Paumari — Pamoari

David J. Phillips

Autodenominação: Pamoari ou Paumari significa ‘nós’, do seu povo o coletivo étnico. Pode significar ‘freguês’ para com os comerciantes da região (Schröder 2002). Pamoari é usado em vez de ‘nós’ e os Paumari não usam os termos ‘nós’, ‘gente’ ou ‘humano’. Quando os regionais os chamam de Pamoari eles mesmos entendam isso de ser distinguidos dos outros índios que são chamados ‘caboclos’ ou ‘brabos’, e se sentem aceitos como aqueles adaptados aos modos dos ‘civilizados’ (Bonilla 2005.49).

Outros Nomes: Kurukurú, Palmari, Pamarí, Pammari, Purupuru, Wayai, Yja’ari (Scröder 2002).

População: 892(DAI/AMTB 2010); 1.559 (FUNASA 2010). 96 em uma só aldeia em 1964 e cresceram para 600 em 1996 em diversas aldeias no rio Purus (Cahill 2004).

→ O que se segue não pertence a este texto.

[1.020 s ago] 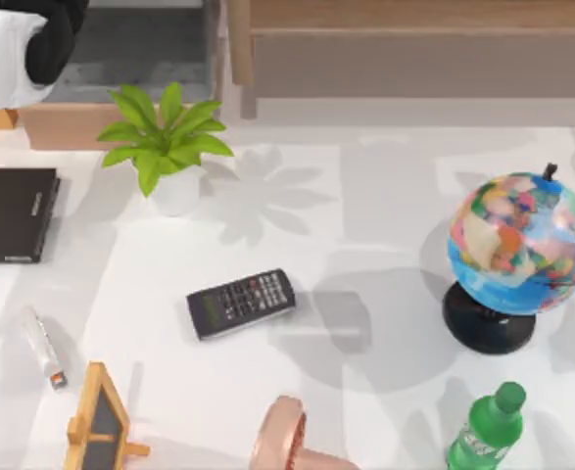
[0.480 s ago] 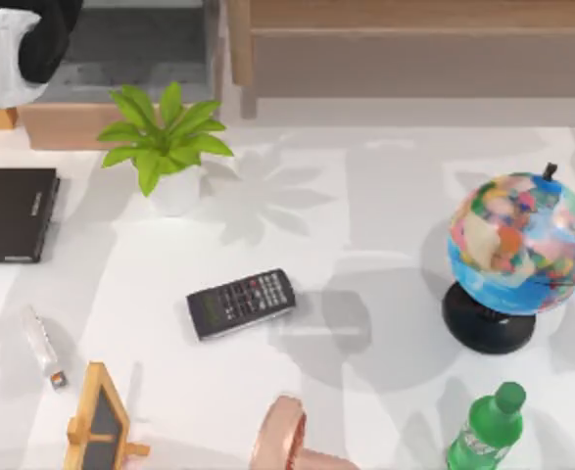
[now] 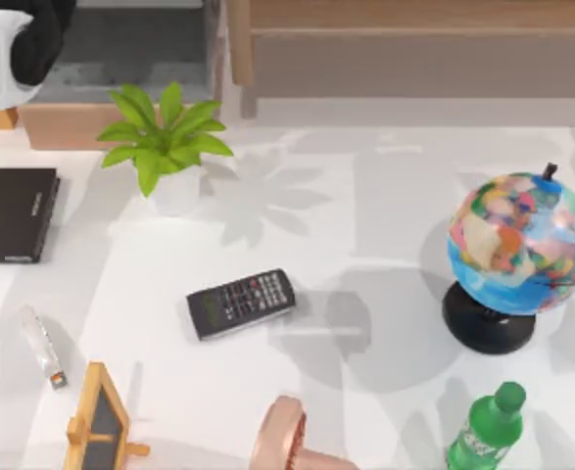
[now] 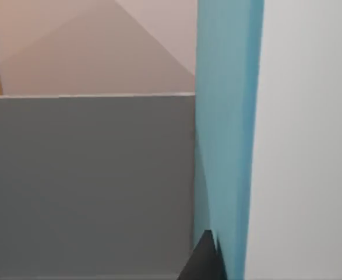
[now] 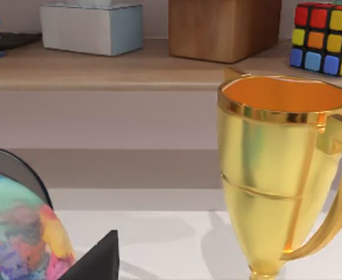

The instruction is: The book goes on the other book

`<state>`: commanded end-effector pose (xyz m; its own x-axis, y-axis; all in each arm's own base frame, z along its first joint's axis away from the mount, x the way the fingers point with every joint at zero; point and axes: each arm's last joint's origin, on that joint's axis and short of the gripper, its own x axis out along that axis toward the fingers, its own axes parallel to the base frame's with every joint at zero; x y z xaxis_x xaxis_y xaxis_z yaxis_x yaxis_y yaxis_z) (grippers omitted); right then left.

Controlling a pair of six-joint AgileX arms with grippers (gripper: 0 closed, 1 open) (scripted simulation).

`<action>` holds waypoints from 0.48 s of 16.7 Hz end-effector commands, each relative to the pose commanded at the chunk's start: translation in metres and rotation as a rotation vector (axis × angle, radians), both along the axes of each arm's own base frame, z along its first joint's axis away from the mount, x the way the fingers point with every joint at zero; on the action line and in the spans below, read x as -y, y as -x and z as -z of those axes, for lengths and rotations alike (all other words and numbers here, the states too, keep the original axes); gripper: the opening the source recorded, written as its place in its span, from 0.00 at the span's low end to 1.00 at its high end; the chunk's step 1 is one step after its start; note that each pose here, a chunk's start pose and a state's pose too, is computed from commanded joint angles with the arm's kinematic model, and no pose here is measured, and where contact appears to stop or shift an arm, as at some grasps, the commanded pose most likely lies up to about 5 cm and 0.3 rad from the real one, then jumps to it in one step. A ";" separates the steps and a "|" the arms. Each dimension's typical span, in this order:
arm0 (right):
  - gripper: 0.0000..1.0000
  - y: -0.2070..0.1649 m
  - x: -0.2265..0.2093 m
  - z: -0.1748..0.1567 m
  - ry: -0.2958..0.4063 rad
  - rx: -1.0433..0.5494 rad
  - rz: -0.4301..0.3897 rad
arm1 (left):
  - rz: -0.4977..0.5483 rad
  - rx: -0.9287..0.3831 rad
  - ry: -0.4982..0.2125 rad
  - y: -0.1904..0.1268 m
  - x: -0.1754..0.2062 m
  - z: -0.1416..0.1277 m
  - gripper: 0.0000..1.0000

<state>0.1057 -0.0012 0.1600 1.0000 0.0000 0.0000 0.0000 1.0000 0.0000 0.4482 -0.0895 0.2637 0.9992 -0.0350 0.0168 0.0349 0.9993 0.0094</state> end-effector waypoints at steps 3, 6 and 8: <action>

Localização: Os Paumari vivem nos lagos e nas margens do médio rio Purus, Amazonas: A região do Lago Marahã 700 pessoas, no rio Ituxi (afluente direito do Purus) 100 pessoas, nos lagos do rio Tapauá, afluente esquerdo do Purus 200 pessoas (Bonilla 2005.41). Em diversas Terras Indígenas:

T. I. Caititu, homologada e registrada no CRI e SPU de 308.062 ha com 1.022 Paumari, Apurinã e Jamamadi.

T. I. Paumari do Cuniuá, homologada etc. de 42.828 há com 96 Apurinã e Paumari (FUNAI 2010).

T. I. Paumari Lago Manissuã, homologada e registrada no CRI com 63 Paumari.

T. I. Paumari Lago Paricá, homologada e registrada no CRI e SPU com 159 Apurinã e Paumari (FUNAI 2010).

T. I. Paumari do Rio Ituxi, homologada etc. de 7.572 ha com 235 Paumari.

T. I. Paumari Lago Maranhã homologada etc. de 118.766 ha com 1.076 Apurinã e Paumari (FUNAI 2010).

Língua: Paumari. O povo chama a sua língua pamoari. Pertence à família linguística Arawá. Os conhecimentos desta língua são conforme os estudos das missionárias Shirley Chapman, Mary-Anne Odmark, Meinke Salzer e Beatrice Senn, da SIL (Schröder 2002). Os Paumari usam entre si uma mistura de português com vocabulários paumari. Há três dialetos conforme as três locais (Bonilla 2005.41). Alfabetismo em Paumari é 70% (Cahill 2004).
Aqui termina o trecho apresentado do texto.